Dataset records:
┄┄┄┄┄┄

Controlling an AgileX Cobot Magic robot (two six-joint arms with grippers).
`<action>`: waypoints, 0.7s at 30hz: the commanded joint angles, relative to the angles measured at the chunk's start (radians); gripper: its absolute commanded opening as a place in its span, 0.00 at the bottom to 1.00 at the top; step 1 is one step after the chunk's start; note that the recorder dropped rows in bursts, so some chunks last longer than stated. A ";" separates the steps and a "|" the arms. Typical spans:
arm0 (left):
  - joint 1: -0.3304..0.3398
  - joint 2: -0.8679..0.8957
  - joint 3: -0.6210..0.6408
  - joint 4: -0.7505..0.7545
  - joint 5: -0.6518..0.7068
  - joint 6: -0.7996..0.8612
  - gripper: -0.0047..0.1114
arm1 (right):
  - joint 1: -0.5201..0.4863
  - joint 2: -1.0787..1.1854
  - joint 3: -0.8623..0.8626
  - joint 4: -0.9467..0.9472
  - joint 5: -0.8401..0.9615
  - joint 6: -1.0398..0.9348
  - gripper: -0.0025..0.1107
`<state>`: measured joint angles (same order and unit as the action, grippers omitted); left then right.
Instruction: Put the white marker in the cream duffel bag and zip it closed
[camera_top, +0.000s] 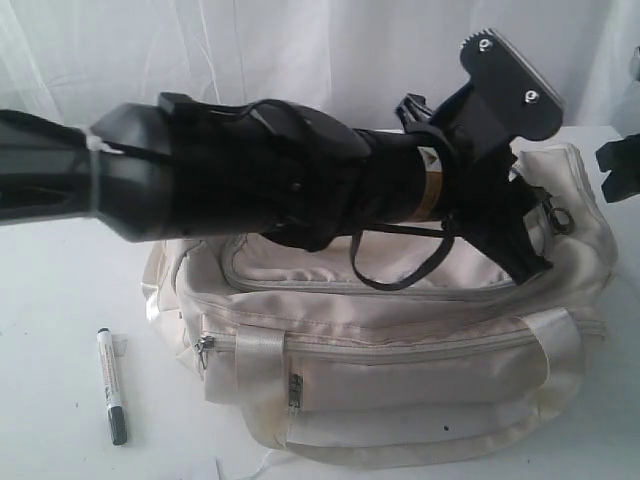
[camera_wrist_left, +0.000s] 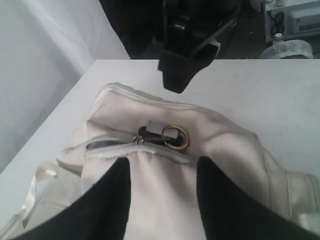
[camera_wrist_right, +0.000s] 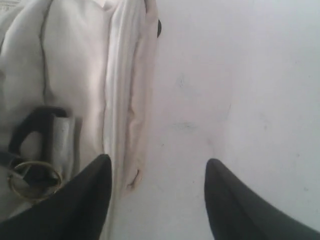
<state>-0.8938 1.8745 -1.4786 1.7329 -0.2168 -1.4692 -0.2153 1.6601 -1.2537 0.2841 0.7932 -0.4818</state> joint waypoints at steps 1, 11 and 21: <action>-0.030 0.071 -0.083 0.012 0.035 0.037 0.45 | -0.006 0.045 -0.045 0.063 -0.014 -0.070 0.49; -0.030 0.179 -0.170 0.012 0.054 0.037 0.45 | -0.006 0.144 -0.064 0.162 -0.016 -0.161 0.46; -0.030 0.187 -0.170 0.012 0.064 0.035 0.45 | -0.006 0.152 -0.064 0.306 0.016 -0.193 0.04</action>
<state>-0.9193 2.0656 -1.6397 1.7329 -0.1648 -1.4338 -0.2153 1.8213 -1.3130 0.5483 0.7956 -0.6625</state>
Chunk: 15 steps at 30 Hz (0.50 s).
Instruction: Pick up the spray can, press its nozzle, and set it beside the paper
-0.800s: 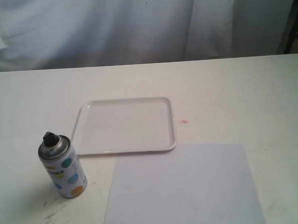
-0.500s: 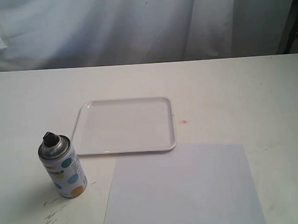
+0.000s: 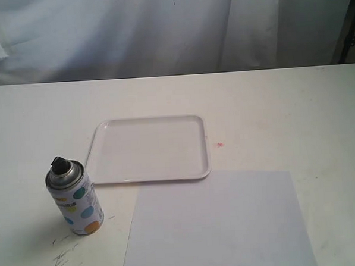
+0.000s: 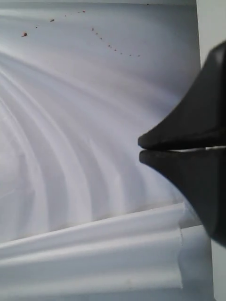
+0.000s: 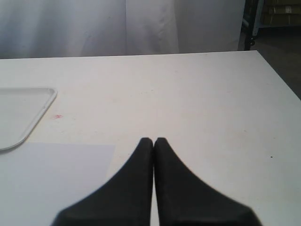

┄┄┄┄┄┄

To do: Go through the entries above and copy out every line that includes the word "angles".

Answer for this exercise:
`<action>`: waypoints, 0.7s at 30hz: the commanded joint angles, relative to the angles measured at the chunk's start (radians); gripper: its absolute commanded opening as a place in its span, 0.00 at the bottom to 1.00 at the top; step 1 is one step after the chunk's start; note that the recorder dropped rows in bursts, so some chunks last longer than stated. A ";" separates the steps and a "|" the arms. Typical spans:
`<state>`: measured joint angles (same order and unit as the action, grippers omitted); left then right.

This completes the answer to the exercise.